A Few Words About Sunday's Downtime

If you use Planning Center Services or Check-Ins, you might have noticed that our sites had some serious reliability and performance issues at just about the worst possible time on Sunday morning, February 21st. Not only did this affect you, our customer, but it affected many of us personally since we rely on Planning Center in our own churches. We take that responsibility very seriously. Your trust means everything to us, and here are some changes we're implementing so that we can keep that trust:

We're making serious investments in our infrastructure to increase redundancy. On Sunday there were several problems which on their own could have been handled without affecting customers, but combined they created a major outage. We're adding more servers and more layers of reporting and monitoring, which will help protect against these kinds of failures in the future.
We've launched a new status page as a place to better communicate with you in the case of future incidents. From here you'll be able to see the real time status of our systems, and it will act as a first point of communication for us during incidents.

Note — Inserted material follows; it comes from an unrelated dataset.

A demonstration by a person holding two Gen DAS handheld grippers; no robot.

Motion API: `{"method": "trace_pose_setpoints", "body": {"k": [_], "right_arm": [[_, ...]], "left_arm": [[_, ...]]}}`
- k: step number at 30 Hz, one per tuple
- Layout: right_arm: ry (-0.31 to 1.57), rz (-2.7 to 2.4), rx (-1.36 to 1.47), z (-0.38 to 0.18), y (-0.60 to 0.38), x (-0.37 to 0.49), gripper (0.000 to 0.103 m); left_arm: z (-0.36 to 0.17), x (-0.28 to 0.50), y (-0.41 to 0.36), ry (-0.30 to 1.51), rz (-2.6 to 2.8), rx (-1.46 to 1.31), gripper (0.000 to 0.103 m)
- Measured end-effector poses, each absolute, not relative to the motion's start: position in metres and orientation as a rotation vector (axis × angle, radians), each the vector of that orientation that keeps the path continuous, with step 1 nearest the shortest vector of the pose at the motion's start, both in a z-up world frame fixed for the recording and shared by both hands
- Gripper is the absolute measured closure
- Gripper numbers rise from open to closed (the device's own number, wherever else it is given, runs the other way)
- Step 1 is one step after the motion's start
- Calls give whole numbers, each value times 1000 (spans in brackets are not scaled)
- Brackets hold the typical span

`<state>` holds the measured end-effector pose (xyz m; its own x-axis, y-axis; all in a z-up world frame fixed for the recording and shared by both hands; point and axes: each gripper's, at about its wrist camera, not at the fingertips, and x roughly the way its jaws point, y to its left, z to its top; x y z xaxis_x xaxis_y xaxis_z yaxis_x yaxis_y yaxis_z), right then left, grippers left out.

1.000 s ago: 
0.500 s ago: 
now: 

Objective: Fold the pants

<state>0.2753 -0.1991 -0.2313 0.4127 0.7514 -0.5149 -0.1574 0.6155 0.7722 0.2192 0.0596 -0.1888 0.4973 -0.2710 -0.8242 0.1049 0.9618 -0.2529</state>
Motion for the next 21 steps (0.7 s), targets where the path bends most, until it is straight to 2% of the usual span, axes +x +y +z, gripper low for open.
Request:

Our new status page is available at http://status.planningcenteronline.com.
We’ve created a Twitter account specifically for sharing system status updates. You can follow it at @PCOstatus
We've made some changes internally to give our customer support team more information so that they can communicate with and help you better.

We are blown away by the increasing number of churches who rely on us, and humbled that we get to support so many ministries. We will continue to do everything in our power to not let you down again.

If you're interested in the technical nitty gritty of what happened, read on.

Lots of Servers

All of our applications are hosted from two different data centers, one on the east coast in New Jersey, and the other on the west coast in Los Angeles. We do this primarily for two reasons: first, data from a web server will get to you faster when it doesn't have to travel as far. (You can blame those pesky, unbendable laws of physics). If you are a user on the east coast, our site will respond much faster if you are connecting to servers in New Jersey than if your information has to travel all the way to Los Angeles and back. The second major benefit is that our dual data centers act as backups for each other. When we need to perform planned maintenance, or have an unexpected problem, we can shift all traffic to a single data center. This usually happens without customers even noticing (except for maybe a slightly increased response time due to the increased distance). Generally, this works really well and it's been a great advantage for us. The catch however, is that both data centers need to have the capacity to handle our entire peak traffic load on their own, which means purchasing twice as much hardware as we'd normally need. On Sunday morning we found out that our growth has outpaced our infrastructure during a failover situation, and it's time to buy more.

The Incident

At 6:53am Pacific time, the phones of everyone on our operations team started buzzing with automated alerts from our server monitoring systems. (If you work in tech, you may know the the sense of dread you have when your phone goes off at odd times). It turned out that a single server on the west coast was reporting slightly higher than usual load and increased response times for a small portion of our traffic. It was not a serious or widespread incident yet, but we like to know what's going on early so that we can prevent small issues from becoming large ones. While our team investigated the root cause of that single server's performance (we have five web servers in each data center), our automated systems detected another problem in our east coast data center that it considered serious enough that it automatically diverted all customers to the single, already strained, west coast data center, during the busiest hour of the busiest day of the week. That's when you began to notice problems.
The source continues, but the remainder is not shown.